TRG = FieldOOV(tokenize = tokenize_en, 
            init_token = '<sos>', 
            eos_token = '<eos>', 
            lower = True)

from torchtext.legacy import data
from torchtext.legacy import datasets

fields = {'your_column_name': ('src', SRC), 'another_column_name': ('trg', TRG)}
train_data, test_data = data.TabularDataset.splits(
                            path = your_path,
                            train = 'your-data-train.json',
                            test = 'your-data-test.json',
                            format = 'json',
                            fields = fields
)
train_data, valid_data = train_data.split()

SRC.build_vocab(train_data.src, train_data.trg, min_freq = 2, max_size = 100)
TRG.build_vocab(train_data.src, train_data.trg, min_freq = 2, max_size = 100)

BATCH_SIZE = 4

device = torch.device('cuda' if torch.cuda.is_available() else 'cpu')

train_iterator, valid_iterator, test_iterator = BucketIteratorOOV.splits(
    (train_data, valid_data, test_data), 
     batch_size = BATCH_SIZE,
     sort_within_batch = True,
     sort_key = lambda x : len(x.src),
     device = device)

then test it

for i, batch in enumerate(train_iterator):
	print(batch.trg.shape)

A customized object

We have also added a customized Field class, inheriting the FieldOOV class. This newly customized class is meant for common English texts, and therefore its many initializations are bonded to English, such as its tokenizer. We also let this field, called ENGLISHTEXT, have its own fixed vocabulary. This vocabulary is a combined version from four popular Torchtext datasets, i.e., WikiText2, WikiText103 (part of it), PennTreebank, and SNLI. All these datasets are available on official websites. You may choose to use other datasets. The purpose of this class is mainly to maintain a same set of vocabulary in different models, and the vocabulary size has to be big enough to coverage the most common words, as "an average 20-year-old American knows 42,000 words" (just get this number from the website). The drawback is that it takes around 3 minutes to build your vocabulary, exclusive a 10 minutes dataset downloading waiting.
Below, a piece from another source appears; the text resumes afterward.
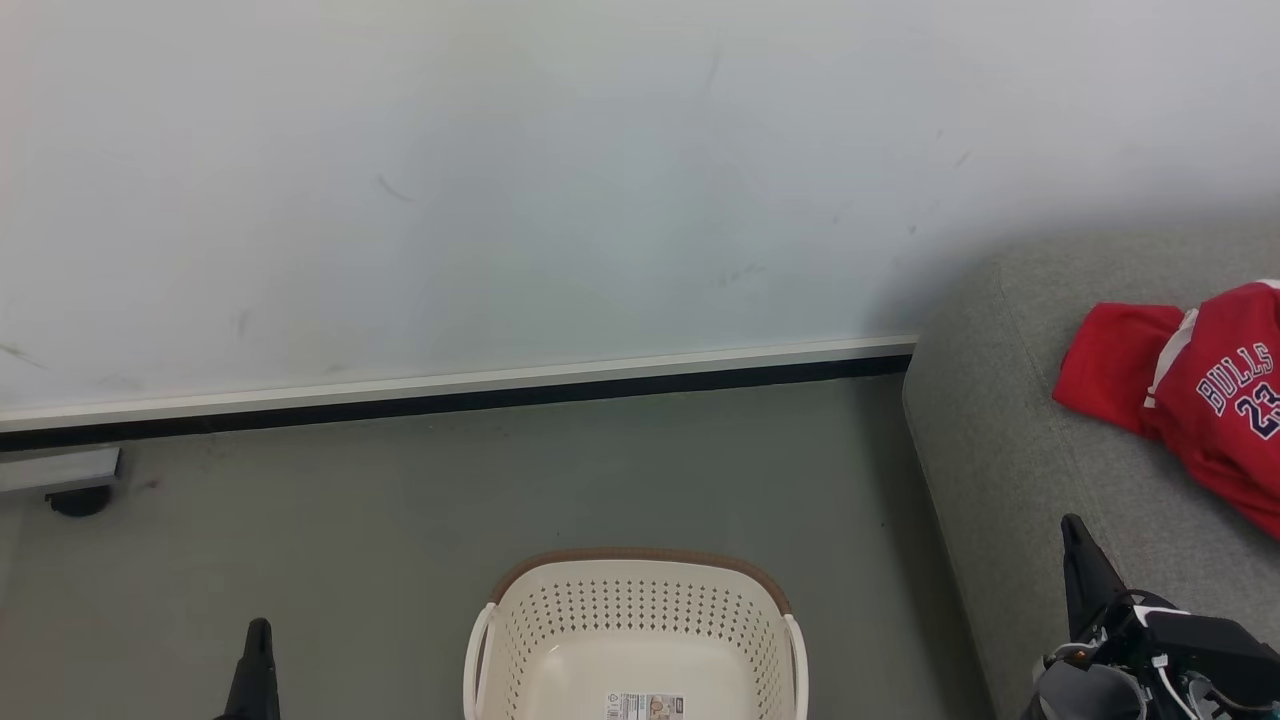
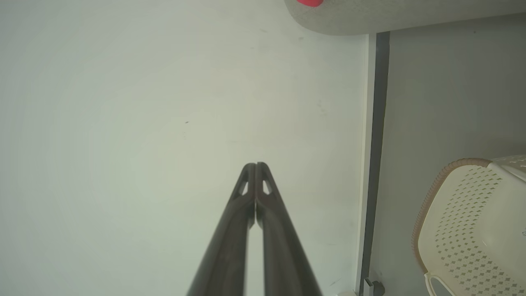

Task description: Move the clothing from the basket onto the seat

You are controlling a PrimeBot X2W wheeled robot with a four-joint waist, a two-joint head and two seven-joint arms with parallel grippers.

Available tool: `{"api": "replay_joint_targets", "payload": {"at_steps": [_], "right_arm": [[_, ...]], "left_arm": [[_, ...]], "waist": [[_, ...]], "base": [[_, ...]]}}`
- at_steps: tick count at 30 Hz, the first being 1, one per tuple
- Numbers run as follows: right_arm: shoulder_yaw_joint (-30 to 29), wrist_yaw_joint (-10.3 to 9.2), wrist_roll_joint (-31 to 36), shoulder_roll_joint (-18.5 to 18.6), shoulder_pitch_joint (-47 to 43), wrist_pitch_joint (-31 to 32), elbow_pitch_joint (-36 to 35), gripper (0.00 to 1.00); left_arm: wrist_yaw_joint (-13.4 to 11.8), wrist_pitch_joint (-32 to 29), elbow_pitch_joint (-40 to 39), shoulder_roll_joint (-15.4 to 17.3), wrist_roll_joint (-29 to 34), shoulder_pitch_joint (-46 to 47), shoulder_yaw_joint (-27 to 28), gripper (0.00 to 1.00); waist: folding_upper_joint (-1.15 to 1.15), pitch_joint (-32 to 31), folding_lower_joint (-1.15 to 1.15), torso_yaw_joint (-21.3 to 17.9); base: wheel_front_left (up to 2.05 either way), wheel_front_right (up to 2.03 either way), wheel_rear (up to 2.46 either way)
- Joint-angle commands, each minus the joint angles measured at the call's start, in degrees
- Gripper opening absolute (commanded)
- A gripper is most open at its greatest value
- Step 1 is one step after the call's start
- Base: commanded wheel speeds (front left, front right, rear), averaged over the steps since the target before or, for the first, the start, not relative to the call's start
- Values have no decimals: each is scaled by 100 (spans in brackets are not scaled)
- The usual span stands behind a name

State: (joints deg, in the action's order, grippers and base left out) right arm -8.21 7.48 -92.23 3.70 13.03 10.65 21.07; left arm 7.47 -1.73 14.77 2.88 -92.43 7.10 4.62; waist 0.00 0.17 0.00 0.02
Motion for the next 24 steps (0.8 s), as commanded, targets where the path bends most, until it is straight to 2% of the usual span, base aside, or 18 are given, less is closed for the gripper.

If you'd like to use this class, you no longer need to import FieldOOV, as it already does for you. Just try this:

from customized import ENGLISHTEXT

SRC = ENGLISHTEXT(include_lengths = True, build_vocab = True)

TRG = ENGLISHTEXT()

TRG.vocab = SRC.vocab

To make it slightly faster, we only build vocabularies for one Field and copy the vocabularies for the remaining.

Now that your vocabulary is independent from your own datasets, and you will always have the consistent word-to-index pairs. Enjoy!

FrequentWord50k.csv contains a list of the 50,000 most common English words in order of frequency, derived from Peter Norvig's compilation of the 1/3 million most frequent English words.